The Marcolini Blackmail Marriage. Melanie MilburneЧитать онлайн книгу.
He met her eyes in the mirror and held them. ‘I will give you a lesson for free if you agree to have dinner with me tonight.’
Claire’s fingers stilled amongst the silky strands of his sooty black hair. ‘Um…I’m not sure if Riccardo agrees with his staff fraternising with clients,’ she faltered.
‘He will agree when it comes to me,’ Antonio said, with the sort of easy confidence that would have presented itself as arrogance in anyone else.
‘Would you like to come over to the basin?’ she asked, trying for cool and calm but not quite pulling it off.
Antonio rose from the chair, his height yet again dwarfing her. ‘Riccardo must think a lot of your skill if he has shunted one of his best clients into your hands,’ he said. ‘Will I be safe?’
Claire responded to his flirting as any other young woman would have done. ‘Only if you behave yourself, Signor Marcolini,’ she said with a smile. ‘I make a habit of keeping all of my customers satisfied—even the most demanding ones.’
‘I am sure you do,’ he said, and put back his head so she could wash his hair.
Claire had to drag herself out of the past to concentrate on the here and now. She didn’t want to remember how it had felt to run her fingers through his hair, to massage his scalp for far longer than any other client before or since. She didn’t want to remember how she had agreed to have dinner with him—not just that night but the following night as well. And she certainly didn’t want to remember the way he had kissed her on their third date, his mouth sending her into a frenzy of want that had led to her lying naked in his arms only moments later, his body plunging into hers, her muffled cry of discomfort bringing him up short, shocked, horrified that he had inadvertently hurt her…
No. Claire shoved the memories back even further. It had been the first time he had hurt her, but not the last. And there was no way she was going to think about the last.
‘I find it hard to believe you have been without a regular bedmate for the last five years,’ she said, voicing her doubts out loud.
‘Believe what you like,’ he said. ‘As in the past, I have no control over the unfathomable workings of your mind.’
Claire ground her teeth. ‘You know, you are really going to have to dig a little deeper on the charm front to get me back into your bed, Antonio.’
He gave her an imperious smile. ‘You think?’
She took a step backwards, her hands clenched into fists by her sides. ‘What do your parents and brother think of your dastardly little scheme to lure me back into the fold of the Marcolini family?’
A shadow passed through his dark eyes. It was just a momentary, almost fleeting thing, and Claire thought how she could so easily have missed it. ‘My father unfortunately passed away a couple of months ago,’ he said, with little trace of emotion in his voice. ‘He had a massive heart attack. Too many cigarettes, too much stress, and not enough advice taken from his doctors or his family to slow down, I am afraid.’ He paused for a moment, his dark eyes pinning hers in a disquieting manner. ‘I thought you would have read about it in the press?’

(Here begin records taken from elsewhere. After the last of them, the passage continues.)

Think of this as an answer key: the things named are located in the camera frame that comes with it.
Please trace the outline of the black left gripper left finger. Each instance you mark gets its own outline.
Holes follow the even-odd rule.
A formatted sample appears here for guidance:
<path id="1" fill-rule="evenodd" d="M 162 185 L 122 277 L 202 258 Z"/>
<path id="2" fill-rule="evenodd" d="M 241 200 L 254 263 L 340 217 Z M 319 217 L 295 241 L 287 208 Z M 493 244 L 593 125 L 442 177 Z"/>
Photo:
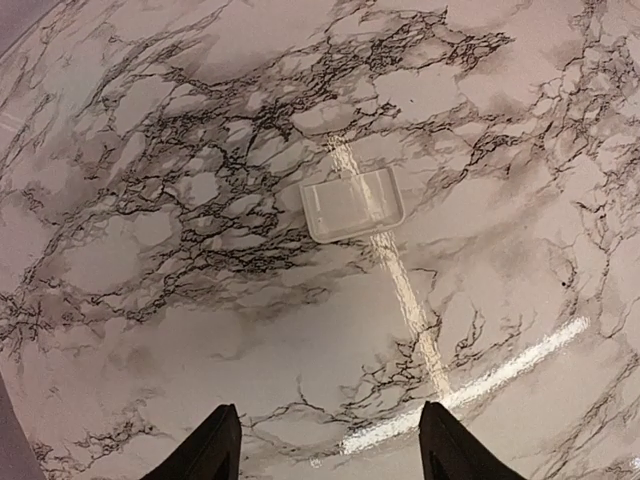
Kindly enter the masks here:
<path id="1" fill-rule="evenodd" d="M 234 404 L 219 405 L 143 480 L 238 480 L 242 429 Z"/>

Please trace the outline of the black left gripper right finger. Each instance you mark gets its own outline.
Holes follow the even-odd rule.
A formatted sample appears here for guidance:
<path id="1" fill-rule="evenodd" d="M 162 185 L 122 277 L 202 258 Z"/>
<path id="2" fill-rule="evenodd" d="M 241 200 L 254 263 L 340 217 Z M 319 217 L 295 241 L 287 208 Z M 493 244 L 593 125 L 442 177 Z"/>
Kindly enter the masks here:
<path id="1" fill-rule="evenodd" d="M 423 406 L 419 443 L 426 480 L 525 480 L 439 402 Z"/>

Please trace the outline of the white battery cover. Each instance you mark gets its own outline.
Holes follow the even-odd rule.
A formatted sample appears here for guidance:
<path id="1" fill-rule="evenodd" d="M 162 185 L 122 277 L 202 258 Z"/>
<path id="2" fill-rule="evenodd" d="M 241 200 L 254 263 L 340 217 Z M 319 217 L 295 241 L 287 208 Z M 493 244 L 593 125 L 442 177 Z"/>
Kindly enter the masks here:
<path id="1" fill-rule="evenodd" d="M 391 167 L 302 185 L 300 195 L 309 234 L 320 244 L 382 233 L 405 219 Z"/>

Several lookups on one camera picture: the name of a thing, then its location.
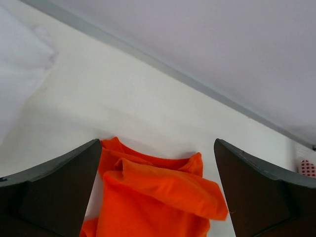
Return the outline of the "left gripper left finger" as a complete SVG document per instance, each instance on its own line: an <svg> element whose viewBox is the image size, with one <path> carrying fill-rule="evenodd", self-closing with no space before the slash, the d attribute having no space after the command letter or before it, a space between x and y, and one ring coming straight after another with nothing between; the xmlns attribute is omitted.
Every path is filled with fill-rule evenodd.
<svg viewBox="0 0 316 237"><path fill-rule="evenodd" d="M0 179L2 237L78 237L101 157L98 139Z"/></svg>

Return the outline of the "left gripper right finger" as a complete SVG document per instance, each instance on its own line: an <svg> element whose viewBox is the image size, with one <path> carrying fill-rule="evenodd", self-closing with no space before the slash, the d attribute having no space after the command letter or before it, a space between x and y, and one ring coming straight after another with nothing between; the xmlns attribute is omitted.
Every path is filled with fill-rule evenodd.
<svg viewBox="0 0 316 237"><path fill-rule="evenodd" d="M214 153L237 237L314 237L316 180L216 139Z"/></svg>

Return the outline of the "orange t shirt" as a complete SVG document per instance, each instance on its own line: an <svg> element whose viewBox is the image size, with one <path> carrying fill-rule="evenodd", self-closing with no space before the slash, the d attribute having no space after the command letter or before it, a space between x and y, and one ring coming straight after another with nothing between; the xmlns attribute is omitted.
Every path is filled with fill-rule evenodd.
<svg viewBox="0 0 316 237"><path fill-rule="evenodd" d="M203 178L200 153L165 159L139 153L117 137L102 140L103 199L82 237L204 237L229 211L219 185Z"/></svg>

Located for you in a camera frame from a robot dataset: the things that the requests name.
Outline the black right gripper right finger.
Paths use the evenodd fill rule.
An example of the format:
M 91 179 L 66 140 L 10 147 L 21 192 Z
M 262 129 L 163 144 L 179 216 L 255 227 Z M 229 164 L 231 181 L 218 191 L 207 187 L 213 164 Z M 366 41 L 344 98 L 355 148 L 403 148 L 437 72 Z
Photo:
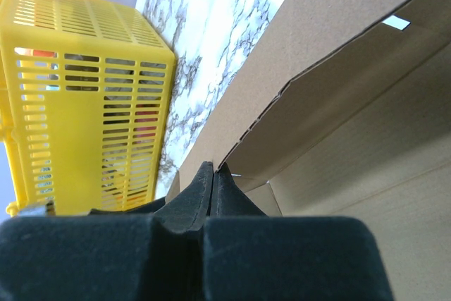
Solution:
M 223 166 L 203 228 L 207 300 L 389 300 L 375 237 L 351 217 L 270 217 Z

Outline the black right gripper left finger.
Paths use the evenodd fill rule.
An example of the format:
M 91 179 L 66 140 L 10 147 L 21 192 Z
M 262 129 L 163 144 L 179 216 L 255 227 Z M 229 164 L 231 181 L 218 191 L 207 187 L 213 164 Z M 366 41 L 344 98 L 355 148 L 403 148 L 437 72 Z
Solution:
M 202 300 L 204 162 L 169 203 L 128 213 L 19 216 L 1 225 L 2 300 Z

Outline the brown cardboard box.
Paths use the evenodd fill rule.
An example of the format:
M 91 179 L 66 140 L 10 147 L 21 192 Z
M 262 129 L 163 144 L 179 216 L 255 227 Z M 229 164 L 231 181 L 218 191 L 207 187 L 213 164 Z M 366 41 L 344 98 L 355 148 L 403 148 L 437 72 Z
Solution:
M 450 0 L 284 0 L 176 172 L 286 218 L 352 216 L 397 300 L 450 299 Z

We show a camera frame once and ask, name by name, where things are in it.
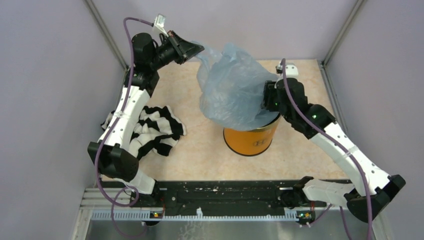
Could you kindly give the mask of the translucent blue plastic trash bag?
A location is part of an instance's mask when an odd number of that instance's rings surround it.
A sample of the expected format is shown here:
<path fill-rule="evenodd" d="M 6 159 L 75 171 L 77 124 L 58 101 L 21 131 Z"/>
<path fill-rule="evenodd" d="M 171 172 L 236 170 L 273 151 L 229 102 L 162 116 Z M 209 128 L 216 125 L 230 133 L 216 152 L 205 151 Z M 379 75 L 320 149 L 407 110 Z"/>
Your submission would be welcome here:
<path fill-rule="evenodd" d="M 265 83 L 278 76 L 248 52 L 233 43 L 223 50 L 205 45 L 196 58 L 201 62 L 196 75 L 201 89 L 199 108 L 206 118 L 224 128 L 251 131 L 277 117 L 261 104 Z"/>

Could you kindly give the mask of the orange gold-rimmed trash bin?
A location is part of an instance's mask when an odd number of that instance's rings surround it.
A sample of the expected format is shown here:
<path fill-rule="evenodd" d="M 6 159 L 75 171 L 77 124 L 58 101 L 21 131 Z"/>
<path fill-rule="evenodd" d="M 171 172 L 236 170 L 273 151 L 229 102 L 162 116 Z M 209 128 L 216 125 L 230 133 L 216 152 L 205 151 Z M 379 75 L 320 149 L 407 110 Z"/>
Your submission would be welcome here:
<path fill-rule="evenodd" d="M 258 156 L 264 153 L 272 144 L 280 118 L 281 115 L 278 114 L 269 124 L 249 131 L 224 128 L 224 142 L 230 150 L 238 155 L 245 157 Z"/>

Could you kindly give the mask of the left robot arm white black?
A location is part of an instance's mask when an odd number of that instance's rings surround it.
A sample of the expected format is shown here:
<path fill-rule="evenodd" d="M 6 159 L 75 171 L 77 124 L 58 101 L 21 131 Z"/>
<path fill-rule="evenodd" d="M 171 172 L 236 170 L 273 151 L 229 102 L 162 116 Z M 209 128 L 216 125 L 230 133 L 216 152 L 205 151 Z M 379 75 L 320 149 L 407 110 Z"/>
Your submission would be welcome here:
<path fill-rule="evenodd" d="M 153 96 L 160 79 L 159 69 L 172 62 L 182 65 L 205 49 L 172 30 L 161 33 L 159 38 L 160 44 L 146 32 L 130 37 L 132 63 L 122 86 L 120 101 L 104 133 L 87 148 L 99 176 L 107 176 L 133 188 L 149 207 L 160 202 L 161 194 L 155 190 L 156 181 L 139 169 L 139 160 L 130 154 L 131 136 L 140 113 Z"/>

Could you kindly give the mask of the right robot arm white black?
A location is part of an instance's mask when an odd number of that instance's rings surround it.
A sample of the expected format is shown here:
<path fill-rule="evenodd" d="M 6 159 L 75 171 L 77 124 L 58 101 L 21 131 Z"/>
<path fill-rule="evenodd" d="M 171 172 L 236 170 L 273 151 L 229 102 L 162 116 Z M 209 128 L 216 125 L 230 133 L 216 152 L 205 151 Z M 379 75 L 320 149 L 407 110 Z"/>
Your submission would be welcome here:
<path fill-rule="evenodd" d="M 405 186 L 399 174 L 389 175 L 373 163 L 344 133 L 335 117 L 322 105 L 308 102 L 304 85 L 295 78 L 267 81 L 261 107 L 278 112 L 309 141 L 320 147 L 348 176 L 349 183 L 303 177 L 281 197 L 287 208 L 325 202 L 347 208 L 367 223 Z"/>

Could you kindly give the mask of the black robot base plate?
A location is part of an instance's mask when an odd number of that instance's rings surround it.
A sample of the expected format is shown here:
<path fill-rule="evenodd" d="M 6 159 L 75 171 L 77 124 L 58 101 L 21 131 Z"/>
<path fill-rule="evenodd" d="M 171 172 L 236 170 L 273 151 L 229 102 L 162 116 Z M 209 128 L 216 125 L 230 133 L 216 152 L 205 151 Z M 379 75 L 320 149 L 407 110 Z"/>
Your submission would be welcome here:
<path fill-rule="evenodd" d="M 135 208 L 159 208 L 167 217 L 282 216 L 311 203 L 293 191 L 298 180 L 158 181 L 152 194 L 140 194 Z"/>

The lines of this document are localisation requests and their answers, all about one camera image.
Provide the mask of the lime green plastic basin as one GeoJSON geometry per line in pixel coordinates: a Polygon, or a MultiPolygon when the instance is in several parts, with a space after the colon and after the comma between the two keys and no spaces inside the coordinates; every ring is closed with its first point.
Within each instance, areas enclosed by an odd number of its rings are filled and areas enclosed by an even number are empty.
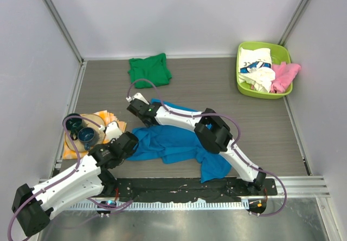
{"type": "Polygon", "coordinates": [[[283,93],[270,93],[262,89],[261,91],[255,90],[251,83],[242,81],[240,74],[241,69],[249,65],[256,67],[253,63],[266,63],[267,67],[272,67],[274,64],[281,64],[286,62],[291,63],[291,58],[288,50],[280,45],[266,43],[266,42],[242,42],[237,51],[237,64],[236,64],[236,81],[237,88],[243,95],[260,99],[279,99],[288,95],[293,89],[293,82],[288,85],[288,88],[283,93]]]}

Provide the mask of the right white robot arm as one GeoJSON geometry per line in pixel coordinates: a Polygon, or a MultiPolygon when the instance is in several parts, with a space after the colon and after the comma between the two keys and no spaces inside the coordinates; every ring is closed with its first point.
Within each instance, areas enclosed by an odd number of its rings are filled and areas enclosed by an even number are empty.
{"type": "Polygon", "coordinates": [[[203,112],[191,112],[136,98],[130,101],[127,110],[148,127],[174,126],[194,132],[205,150],[222,156],[231,164],[249,194],[256,195],[264,189],[266,173],[237,146],[223,115],[210,108],[203,112]]]}

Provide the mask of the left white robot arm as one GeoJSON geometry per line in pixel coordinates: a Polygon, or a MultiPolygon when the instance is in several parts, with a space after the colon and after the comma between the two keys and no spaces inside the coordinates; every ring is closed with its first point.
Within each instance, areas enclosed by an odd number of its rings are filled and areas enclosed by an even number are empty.
{"type": "Polygon", "coordinates": [[[125,132],[107,144],[95,145],[55,177],[34,187],[18,187],[12,211],[25,236],[36,235],[63,210],[81,200],[98,195],[110,197],[118,184],[110,170],[134,154],[138,141],[134,134],[125,132]]]}

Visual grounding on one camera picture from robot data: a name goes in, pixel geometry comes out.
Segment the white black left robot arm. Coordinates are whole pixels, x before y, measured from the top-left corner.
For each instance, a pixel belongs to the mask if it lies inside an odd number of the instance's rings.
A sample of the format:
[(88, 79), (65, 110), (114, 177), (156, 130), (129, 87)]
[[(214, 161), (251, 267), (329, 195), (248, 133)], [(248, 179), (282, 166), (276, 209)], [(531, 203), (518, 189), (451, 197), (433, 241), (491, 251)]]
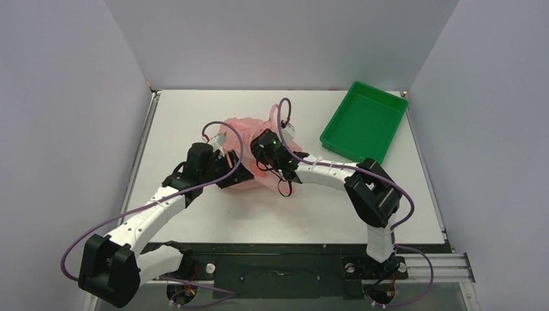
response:
[(84, 245), (78, 287), (122, 308), (148, 281), (171, 273), (184, 279), (194, 272), (192, 249), (168, 241), (146, 251), (150, 240), (170, 219), (203, 193), (244, 181), (243, 151), (224, 152), (208, 143), (194, 143), (143, 207), (124, 214), (124, 221), (104, 236), (91, 235)]

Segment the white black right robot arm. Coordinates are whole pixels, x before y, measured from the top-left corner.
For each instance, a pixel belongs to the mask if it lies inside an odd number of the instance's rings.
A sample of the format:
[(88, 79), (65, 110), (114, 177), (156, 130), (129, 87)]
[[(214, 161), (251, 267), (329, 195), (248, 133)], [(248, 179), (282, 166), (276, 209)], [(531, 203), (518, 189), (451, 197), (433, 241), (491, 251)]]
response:
[(325, 161), (306, 152), (290, 152), (279, 136), (265, 130), (251, 142), (257, 163), (272, 168), (283, 180), (323, 185), (346, 192), (358, 217), (367, 226), (365, 268), (380, 277), (391, 267), (395, 252), (395, 213), (401, 194), (387, 181), (390, 177), (375, 160), (361, 163)]

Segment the pink plastic bag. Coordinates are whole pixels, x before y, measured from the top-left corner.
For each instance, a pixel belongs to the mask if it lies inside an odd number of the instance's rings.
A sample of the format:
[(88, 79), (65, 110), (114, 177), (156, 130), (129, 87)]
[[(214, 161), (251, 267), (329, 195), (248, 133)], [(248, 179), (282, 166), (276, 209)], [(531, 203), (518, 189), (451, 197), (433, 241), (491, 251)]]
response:
[[(255, 158), (252, 155), (250, 149), (251, 141), (258, 137), (264, 130), (269, 129), (273, 132), (278, 132), (276, 126), (277, 109), (278, 104), (273, 104), (271, 106), (269, 118), (267, 120), (246, 117), (242, 119), (229, 118), (224, 121), (225, 123), (235, 128), (243, 139), (245, 147), (244, 156), (240, 166), (245, 167), (254, 176), (253, 180), (244, 181), (243, 183), (239, 183), (237, 185), (229, 187), (230, 190), (251, 190), (265, 188), (275, 192), (278, 191), (279, 179), (270, 172), (262, 172), (256, 166)], [(237, 155), (240, 154), (240, 144), (233, 131), (231, 131), (227, 126), (221, 125), (219, 127), (218, 133), (226, 134), (226, 140), (223, 143), (224, 151), (234, 150)], [(298, 144), (296, 144), (293, 138), (286, 137), (285, 140), (288, 143), (290, 149), (294, 151), (302, 151), (302, 148)]]

‘I…I must have missed it,’ she said, lowering her voice and her gaze respectfully. ‘I am so sorry. Your mother must miss him greatly. You must all miss him…’
‘My mother is doing the best she can under the circumstances,’ he said after another slight pause. ‘My brother Mario has taken over my father’s business.’
Claire brought her gaze back to his in surprise. ‘What? You mean your father didn’t leave you anything in his will?’
An indefinable look came into his eyes. ‘Mario and I are both partners in the business, of course, but due to my career commitments I have by necessity left most of the corporate side of things to him.’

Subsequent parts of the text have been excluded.